Rickmaniac; Bo-xers or…
Snape; Yes, yes, I know. Why do you need to know that?
Gumlick; Because we are dangerously perverted.
Snape; I beg your pardon?
Willowhawk; Look, are you going to tell us or do we have to find out for ourselves?
Snape; hurriedly Boxers
Rickmaniac; With little pink hearts on?
Snape; What??!!
Gumlick; Do they have little pink hearts on?
Snape; miserably Do you really need to humiliate me any more?
Willowhawk; Darling, everyone goes through this. You did have a choice of coming on the show.
Snape; No I bloody well didn't! Not after you kidnapped me and shoved me in that bag and then in the truck and…..
Rickmaniac; Ahem.
Gumlick; So they have pretty pink hearts on then?
Snape; Yes. pause No! I'm leaving! I can't stand to be humiliated any more!
Gumlick; The doors are locked, Sevvie.
Snape; You puny mortals! You have had this all planned out, but you have missed one tiny detail which will ruin you and your plan. And do you know what that is? looks menacing I am a wizard! I will blast the door!
Willowhawk; And how does that make you feel?
Snape; I'm secretly a woman*.pause. confused expression Shite, did I just say that?
Gumlick; 'fraid so.
Snape; clears throat AND I WILL BLAST THE DOOR! tries to get out wand, however unsuccessfully. Pats pockets, then turns to Rickmaniac, who is standing beside him.
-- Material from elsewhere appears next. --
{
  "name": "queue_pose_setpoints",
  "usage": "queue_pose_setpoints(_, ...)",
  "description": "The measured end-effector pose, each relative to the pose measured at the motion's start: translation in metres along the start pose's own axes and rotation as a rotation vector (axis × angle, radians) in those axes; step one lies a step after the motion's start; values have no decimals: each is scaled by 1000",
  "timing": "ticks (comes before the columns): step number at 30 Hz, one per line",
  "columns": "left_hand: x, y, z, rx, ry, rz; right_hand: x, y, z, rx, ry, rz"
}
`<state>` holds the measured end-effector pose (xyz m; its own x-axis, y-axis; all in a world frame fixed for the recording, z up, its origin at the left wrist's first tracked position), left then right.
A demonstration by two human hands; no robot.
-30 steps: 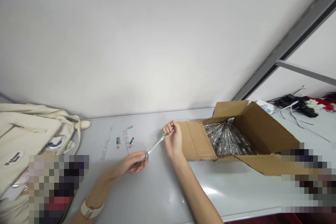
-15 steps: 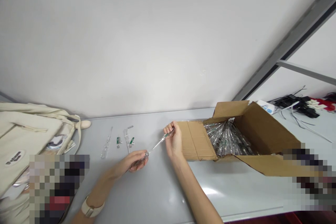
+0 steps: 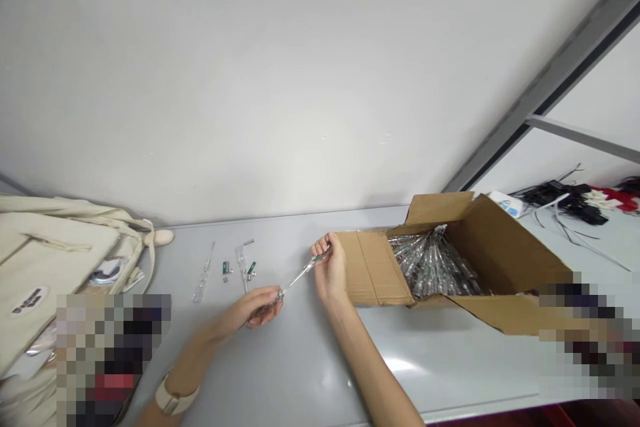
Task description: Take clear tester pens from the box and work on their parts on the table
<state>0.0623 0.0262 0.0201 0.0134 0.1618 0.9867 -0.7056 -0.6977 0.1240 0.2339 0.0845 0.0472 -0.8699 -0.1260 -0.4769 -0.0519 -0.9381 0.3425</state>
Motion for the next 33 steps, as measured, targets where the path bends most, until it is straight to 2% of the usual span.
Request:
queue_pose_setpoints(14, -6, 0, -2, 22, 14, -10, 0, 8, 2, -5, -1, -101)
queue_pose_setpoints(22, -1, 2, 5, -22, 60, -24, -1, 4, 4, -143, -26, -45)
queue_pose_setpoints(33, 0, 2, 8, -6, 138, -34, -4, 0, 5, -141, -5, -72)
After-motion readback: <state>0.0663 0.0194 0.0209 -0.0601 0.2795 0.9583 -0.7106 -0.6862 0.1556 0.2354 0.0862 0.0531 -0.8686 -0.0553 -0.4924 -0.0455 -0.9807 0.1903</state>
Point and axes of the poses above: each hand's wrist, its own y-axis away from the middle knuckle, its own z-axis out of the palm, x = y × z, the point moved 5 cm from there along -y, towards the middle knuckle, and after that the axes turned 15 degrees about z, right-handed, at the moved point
Rickmaniac; Looking for this?
Snape; Nooooooooooooooooooooooooooooooooooooooooooooooo! dies
Gumlick; We didn't mean for you to do that to him!
Willowhawk; You IDIOT!
Rickmaniac; Whoopsie. runs away as Gumlick and Rickmaniac charge after her
*A bit of an in-joke. For those who live in England and watched Alistair McGowen's Big Impression that time.